Aujourd’hui mère de 4 enfants et toujours domiciliée à Boulbinet1, dans la commune de Kaloum, Habibatou Camara affronte chaque jour les conséquences de la violence qu’on lui a infligée. Et, dans son combat pour se relever, l’appui des ONGs lui a été d’une grande utilité.

« Après l’événement du 28 septembre 2009, avec le voisinage, on était marginalisé, stigmatisé. Dès qu’on commence à sortir, on attendait parler derrière. Les gens disaient qu’on était parti chercher ce qui nous est arrivé. Ils disaient que si on était resté chez nous, tout ce qui nous est arrivé n’allait pas nous atteindre. Mais, on ne répondait pas aux provocations. On a été stigmatisé. Mais, avec le temps, on a pu rencontrer les ONGs qui sont venues à notre secours. On ne fait que remercier notre présidente Hadja Asmaou qui est toujours derrière nous, qui est toujours à notre écoute. Grâce à elle nous avons des soins, les médecins sont là et nous avons un centre de consultation », a indiqué Habibatou Camara.

Enseignante de profession, Habibatou Camara était restée malade pendant six mois après l’abus dont elle a été victime. Et, aujourd’hui, elle regrette la mauvaise foi du régime d’Alpha Condé (le président déposé le 05 septembre dernier par un coup d’Etat militaire) d’organiser le procès pour situer les responsabilités et punir les auteurs de ces violences et tueries. Cependant, elle appelle les nouvelles autorités (le CNRD) à écouter les cris de cœur des victimes de ces évènements pour ne plus que de telles tragédies se répète en Guinée.

Madame Habibatou Camara, victime survivante du massacre du 28 septembre 2009

« Les dirigeants d’ici ont refusé de parler de ce dossier. Ils n’ont pas voulu, ils se sont tus dessus.
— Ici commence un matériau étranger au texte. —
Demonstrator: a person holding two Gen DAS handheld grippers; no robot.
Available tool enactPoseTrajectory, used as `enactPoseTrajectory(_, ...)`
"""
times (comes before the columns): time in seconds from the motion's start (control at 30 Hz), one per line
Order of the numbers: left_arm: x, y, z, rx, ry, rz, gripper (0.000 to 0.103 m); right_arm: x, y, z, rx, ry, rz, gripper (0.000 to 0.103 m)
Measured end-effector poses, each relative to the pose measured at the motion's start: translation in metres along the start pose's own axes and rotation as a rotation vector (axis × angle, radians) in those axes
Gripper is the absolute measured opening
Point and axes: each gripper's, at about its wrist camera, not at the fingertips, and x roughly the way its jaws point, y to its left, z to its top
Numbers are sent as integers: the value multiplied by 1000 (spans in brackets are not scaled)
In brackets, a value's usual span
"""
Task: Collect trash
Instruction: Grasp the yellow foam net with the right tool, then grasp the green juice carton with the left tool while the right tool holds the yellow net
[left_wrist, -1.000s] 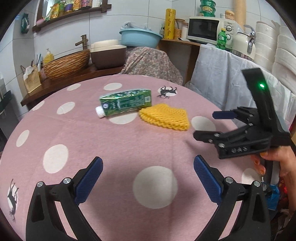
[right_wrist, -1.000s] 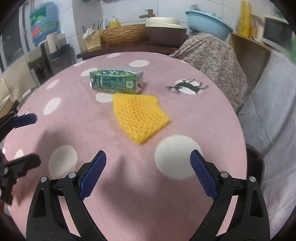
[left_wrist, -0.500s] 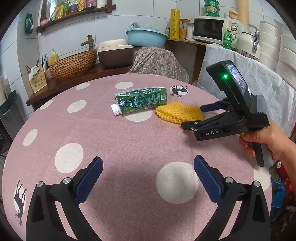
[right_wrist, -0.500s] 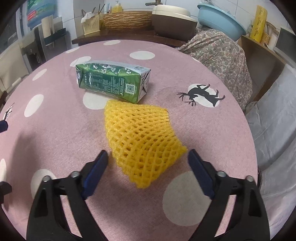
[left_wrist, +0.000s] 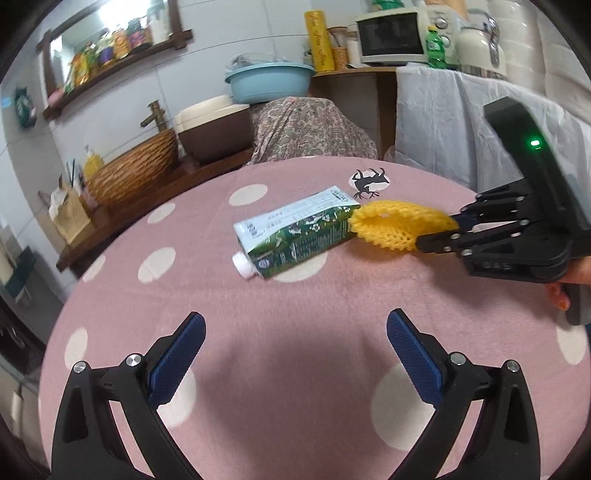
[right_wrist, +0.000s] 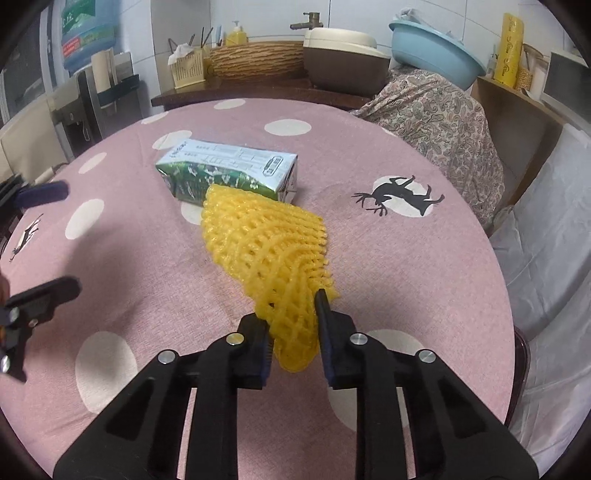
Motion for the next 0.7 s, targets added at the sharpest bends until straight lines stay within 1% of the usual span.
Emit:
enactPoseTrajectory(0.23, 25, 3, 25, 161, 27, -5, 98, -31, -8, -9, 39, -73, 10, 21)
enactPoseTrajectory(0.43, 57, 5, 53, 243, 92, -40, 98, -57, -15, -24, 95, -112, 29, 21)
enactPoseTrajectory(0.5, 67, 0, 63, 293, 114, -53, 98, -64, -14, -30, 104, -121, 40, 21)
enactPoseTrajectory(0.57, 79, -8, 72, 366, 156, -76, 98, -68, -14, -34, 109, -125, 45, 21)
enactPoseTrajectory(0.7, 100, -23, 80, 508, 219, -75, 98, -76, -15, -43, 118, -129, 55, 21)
Avec l’arrivée des nouvelles autorités, on ne fait que prier. On demande au Colonel Doumbouya (le président du CNRD) de faire face à nous, qu’il sache qu’il y a eu des femmes qui ont subies des maux et qui sont à l’attente. D’autres sont même malades. Personnellement, je suis tombée malade 6 mois après les massacres. J’ai abandonné mon travail d’enseignante durant 6 mois. Donc, on n’attend rien que la justice. On voudrait vraiment qu’il soit à notre écoute et qu’il vienne à notre secours pour entendre nos cris pour ne pas que la même chose se répète en Guinée. Nous voulons que justice soit faite pour donner la vérité du Droit. Nous demandons aussi qu’on soit dédommagé. 10 ans sans justice, ça nous fait assez mal, on le regrette », a-t-elle dit.